**Task objective**
Below are the entries. Print only the lines starting at the one with "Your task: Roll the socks" and ending at the one with "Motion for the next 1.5", exactly, with no pictures.

**Data for this exercise**
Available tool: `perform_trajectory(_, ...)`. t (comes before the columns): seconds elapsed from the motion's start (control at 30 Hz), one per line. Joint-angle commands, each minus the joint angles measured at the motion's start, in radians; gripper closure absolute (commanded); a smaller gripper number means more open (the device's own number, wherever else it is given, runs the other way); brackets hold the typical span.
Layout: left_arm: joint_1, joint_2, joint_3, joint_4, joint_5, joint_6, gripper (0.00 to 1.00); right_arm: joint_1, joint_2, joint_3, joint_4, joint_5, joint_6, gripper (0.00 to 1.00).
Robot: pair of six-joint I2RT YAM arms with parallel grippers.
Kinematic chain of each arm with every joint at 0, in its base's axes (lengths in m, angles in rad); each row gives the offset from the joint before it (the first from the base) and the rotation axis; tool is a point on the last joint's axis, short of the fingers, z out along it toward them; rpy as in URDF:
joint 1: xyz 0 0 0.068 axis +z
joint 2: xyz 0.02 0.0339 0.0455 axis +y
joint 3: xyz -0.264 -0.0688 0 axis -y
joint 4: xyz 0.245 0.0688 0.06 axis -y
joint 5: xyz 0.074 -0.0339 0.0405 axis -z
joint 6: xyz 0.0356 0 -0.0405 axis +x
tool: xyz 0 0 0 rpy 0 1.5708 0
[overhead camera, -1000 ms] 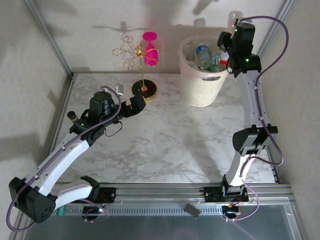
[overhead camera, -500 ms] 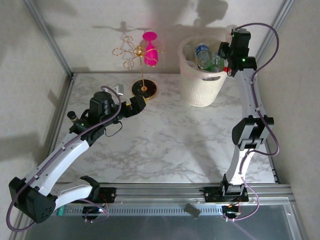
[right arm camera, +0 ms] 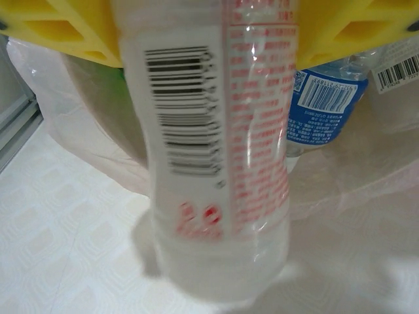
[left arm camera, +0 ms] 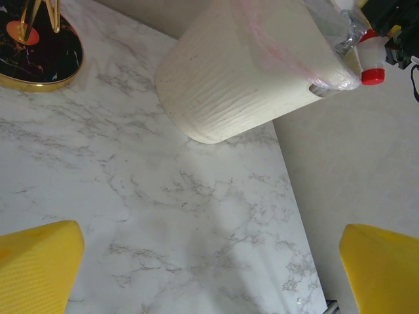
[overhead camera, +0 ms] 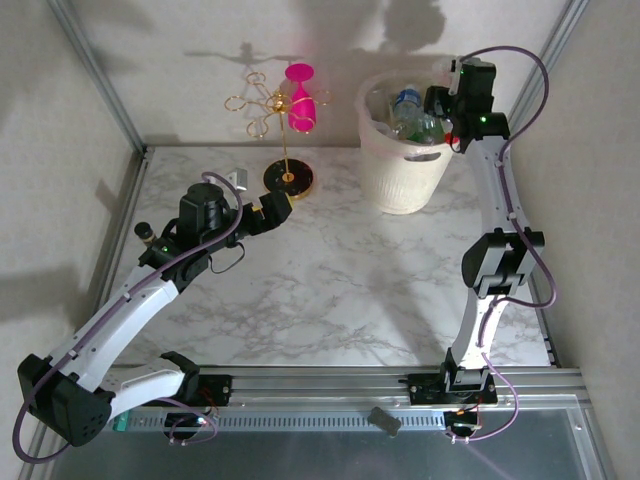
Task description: Put the plastic bottles in the bin
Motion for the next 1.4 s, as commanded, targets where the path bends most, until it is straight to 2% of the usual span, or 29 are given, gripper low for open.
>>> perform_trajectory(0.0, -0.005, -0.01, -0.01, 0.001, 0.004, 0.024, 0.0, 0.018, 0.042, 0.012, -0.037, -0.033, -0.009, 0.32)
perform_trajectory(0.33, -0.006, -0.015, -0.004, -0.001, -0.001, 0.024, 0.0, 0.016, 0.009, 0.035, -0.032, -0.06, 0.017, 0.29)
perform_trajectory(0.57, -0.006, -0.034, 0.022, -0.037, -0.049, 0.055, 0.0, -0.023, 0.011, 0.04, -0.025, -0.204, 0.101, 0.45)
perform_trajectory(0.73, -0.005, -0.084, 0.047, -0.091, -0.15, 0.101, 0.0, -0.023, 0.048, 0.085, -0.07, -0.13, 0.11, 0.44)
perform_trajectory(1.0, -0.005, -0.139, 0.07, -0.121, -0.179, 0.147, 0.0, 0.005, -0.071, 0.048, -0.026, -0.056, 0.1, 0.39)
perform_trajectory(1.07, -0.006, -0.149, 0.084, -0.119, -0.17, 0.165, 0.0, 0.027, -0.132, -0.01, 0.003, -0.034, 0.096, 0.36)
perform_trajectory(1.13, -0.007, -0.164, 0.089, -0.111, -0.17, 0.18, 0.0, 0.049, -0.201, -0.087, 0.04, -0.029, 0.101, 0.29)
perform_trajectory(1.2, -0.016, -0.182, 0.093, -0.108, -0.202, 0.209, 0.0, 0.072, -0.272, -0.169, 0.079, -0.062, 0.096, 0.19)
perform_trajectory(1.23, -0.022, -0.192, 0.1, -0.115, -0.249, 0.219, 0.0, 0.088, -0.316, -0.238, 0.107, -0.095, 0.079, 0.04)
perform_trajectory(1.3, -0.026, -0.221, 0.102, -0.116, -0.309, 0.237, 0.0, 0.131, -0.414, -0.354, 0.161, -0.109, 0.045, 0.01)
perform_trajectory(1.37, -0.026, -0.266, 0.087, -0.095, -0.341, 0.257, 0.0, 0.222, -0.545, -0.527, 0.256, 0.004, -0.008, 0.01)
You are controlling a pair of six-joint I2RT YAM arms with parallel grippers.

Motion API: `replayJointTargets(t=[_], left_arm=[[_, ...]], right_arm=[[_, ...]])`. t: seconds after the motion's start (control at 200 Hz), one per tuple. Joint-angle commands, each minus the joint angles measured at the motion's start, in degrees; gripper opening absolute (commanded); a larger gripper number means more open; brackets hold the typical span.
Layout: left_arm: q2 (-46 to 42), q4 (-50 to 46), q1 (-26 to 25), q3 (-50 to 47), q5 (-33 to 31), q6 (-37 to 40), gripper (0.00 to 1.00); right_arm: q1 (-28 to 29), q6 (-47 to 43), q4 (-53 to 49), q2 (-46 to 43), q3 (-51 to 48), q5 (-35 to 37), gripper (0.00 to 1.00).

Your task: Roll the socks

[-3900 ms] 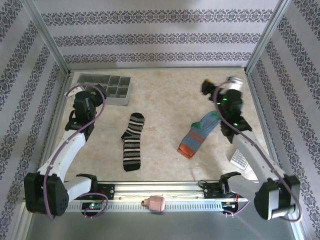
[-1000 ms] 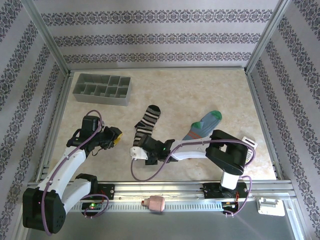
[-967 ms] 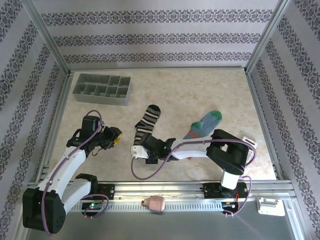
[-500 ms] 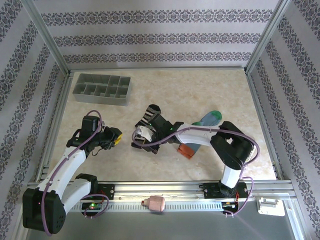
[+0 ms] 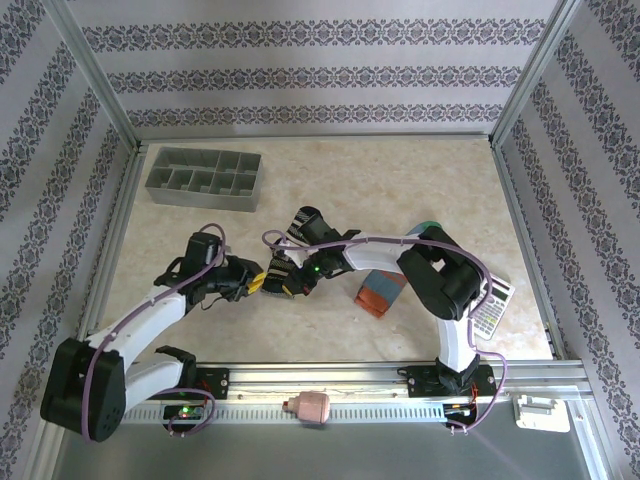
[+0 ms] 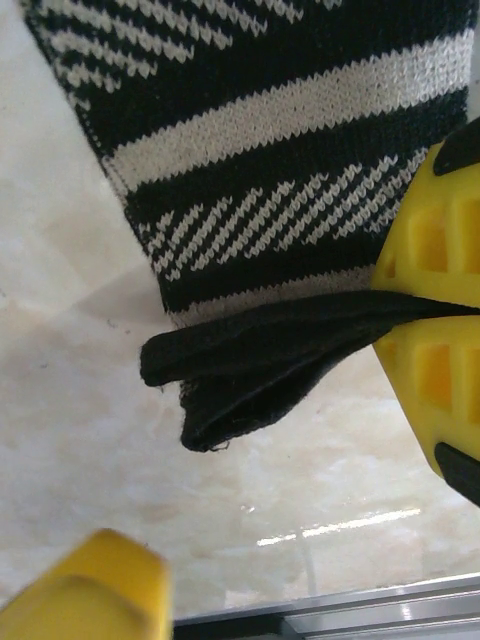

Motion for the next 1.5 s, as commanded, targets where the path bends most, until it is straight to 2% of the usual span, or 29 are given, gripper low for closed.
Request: replayJointTargets(t=[0.0,0.15,0.46,0.605,0.734,0.829,0.899,0.984,1.134,1.319,1.499], left_arm=[[2.8,9.6,-2.7,-0.9,-2.3,-4.5,0.20],[8.2,16.3,-4.2,-1.3,-2.4,-6.7,0.17],[12.6,15.1,-4.9,-0.6,-3.7,-5.8,0.14],[17.5,16.2,-4.9,0.9,-4.1,-3.7,0.12],[20.9,16.7,-4.8,2.2,-6.8,-3.3,0.10],[22.7,14.1,-4.8,3.6,-7.8,-1.9,0.09],[23.4,12.0,-4.8,3.8,-7.7,-2.0,0.08],[22.5,8.0,-4.8,4.0,-8.6,-1.9,0.08],[22.5,4.2,-4.7,5.4,-9.3,-0.9,0.08],[24.1,3.1,-4.7,7.5,-9.0,-0.5,0.08],[25.2,2.3,-4.7,8.2,-8.3,-0.2,0.08]], right_arm=[[-0.4,1.5,-2.5,2.3,2.4,-0.8,0.00],[-0.8,2.6,-2.4,3.5,2.6,0.5,0.00],[-1.5,4.0,-2.6,4.7,3.6,0.9,0.00],[-1.5,3.6,-2.7,4.2,3.2,1.0,0.00],[-1.4,2.5,-2.8,3.6,2.3,1.7,0.00],[-1.2,1.0,-2.2,2.4,1.0,3.4,0.12],[-0.8,-1.4,-1.3,0.0,-0.7,6.9,0.28],[0.6,-6.8,3.0,-6.0,-5.3,12.5,0.43],[7.4,-24.2,11.8,-16.9,-15.1,27.6,0.55],[14.0,-37.8,14.2,-17.3,-16.7,42.1,0.58],[16.5,-42.9,16.0,-11.1,-12.9,48.2,0.56]])
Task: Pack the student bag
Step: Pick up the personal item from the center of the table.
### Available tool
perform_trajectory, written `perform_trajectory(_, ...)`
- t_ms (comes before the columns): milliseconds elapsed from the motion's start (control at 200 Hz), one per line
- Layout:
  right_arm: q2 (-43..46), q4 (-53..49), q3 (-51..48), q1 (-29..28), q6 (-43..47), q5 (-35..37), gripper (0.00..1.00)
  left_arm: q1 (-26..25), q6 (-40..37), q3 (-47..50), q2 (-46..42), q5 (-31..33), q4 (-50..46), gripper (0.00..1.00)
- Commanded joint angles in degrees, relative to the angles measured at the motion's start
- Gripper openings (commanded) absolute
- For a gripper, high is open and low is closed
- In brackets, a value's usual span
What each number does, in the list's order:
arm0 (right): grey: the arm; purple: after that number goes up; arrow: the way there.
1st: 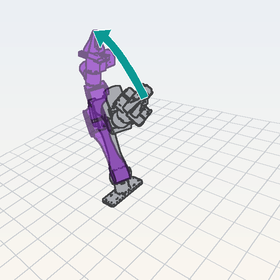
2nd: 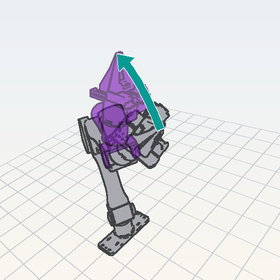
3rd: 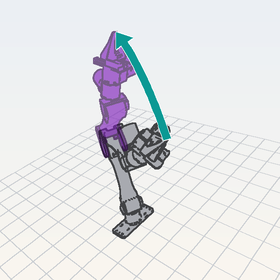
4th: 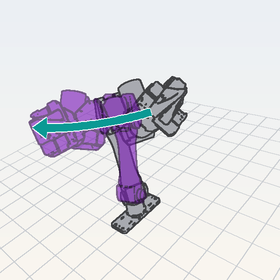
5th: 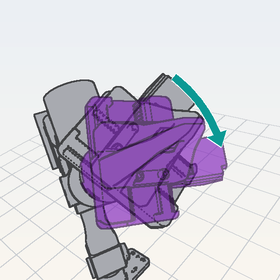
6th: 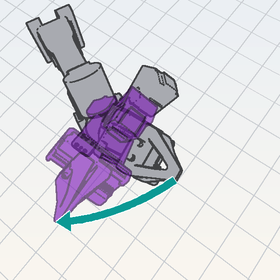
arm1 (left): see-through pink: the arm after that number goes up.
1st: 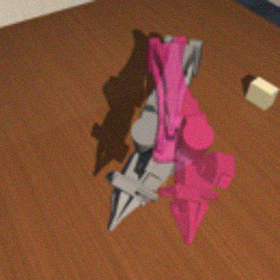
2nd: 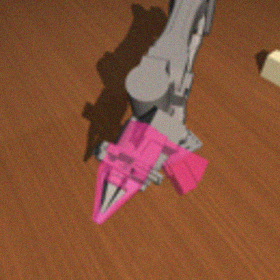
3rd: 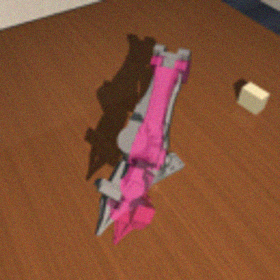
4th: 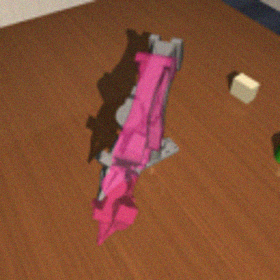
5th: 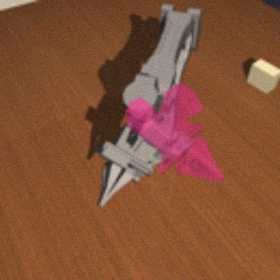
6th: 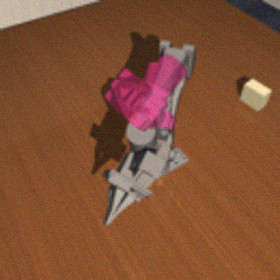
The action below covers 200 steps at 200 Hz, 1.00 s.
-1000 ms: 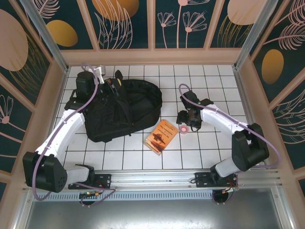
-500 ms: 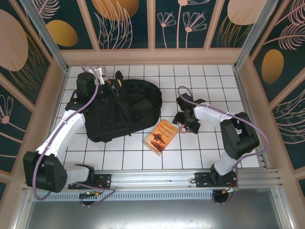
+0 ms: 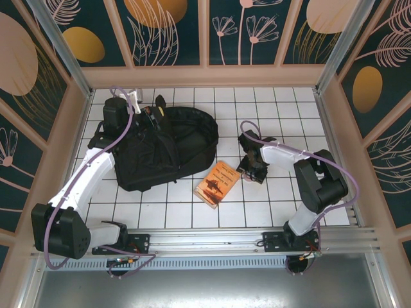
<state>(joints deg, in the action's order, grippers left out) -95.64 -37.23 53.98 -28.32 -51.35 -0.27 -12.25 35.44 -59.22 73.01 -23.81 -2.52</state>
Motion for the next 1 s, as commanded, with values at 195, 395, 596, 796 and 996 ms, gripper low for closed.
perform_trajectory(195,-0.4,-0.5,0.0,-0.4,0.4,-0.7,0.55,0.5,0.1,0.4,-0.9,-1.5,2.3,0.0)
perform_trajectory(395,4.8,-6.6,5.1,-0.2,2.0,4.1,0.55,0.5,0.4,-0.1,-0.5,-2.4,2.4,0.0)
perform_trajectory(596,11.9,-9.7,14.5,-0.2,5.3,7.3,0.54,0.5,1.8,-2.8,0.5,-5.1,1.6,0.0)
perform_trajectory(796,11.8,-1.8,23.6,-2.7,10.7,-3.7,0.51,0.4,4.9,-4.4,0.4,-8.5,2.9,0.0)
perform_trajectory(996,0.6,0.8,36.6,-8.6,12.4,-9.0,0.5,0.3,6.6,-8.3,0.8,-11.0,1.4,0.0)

**Answer to this problem**
Your task: Roll the socks

[-3900 ms] 
[-1000 ms] 
[-967 ms] 
[-500 ms] 
[+0 ms] 
[+0 ms] 

Motion for the next 1.5 s, as commanded, targets where the path bends most, until it is straight to 2% of the usual span, or 29 are given, gripper low for closed.

The exercise requires no additional output.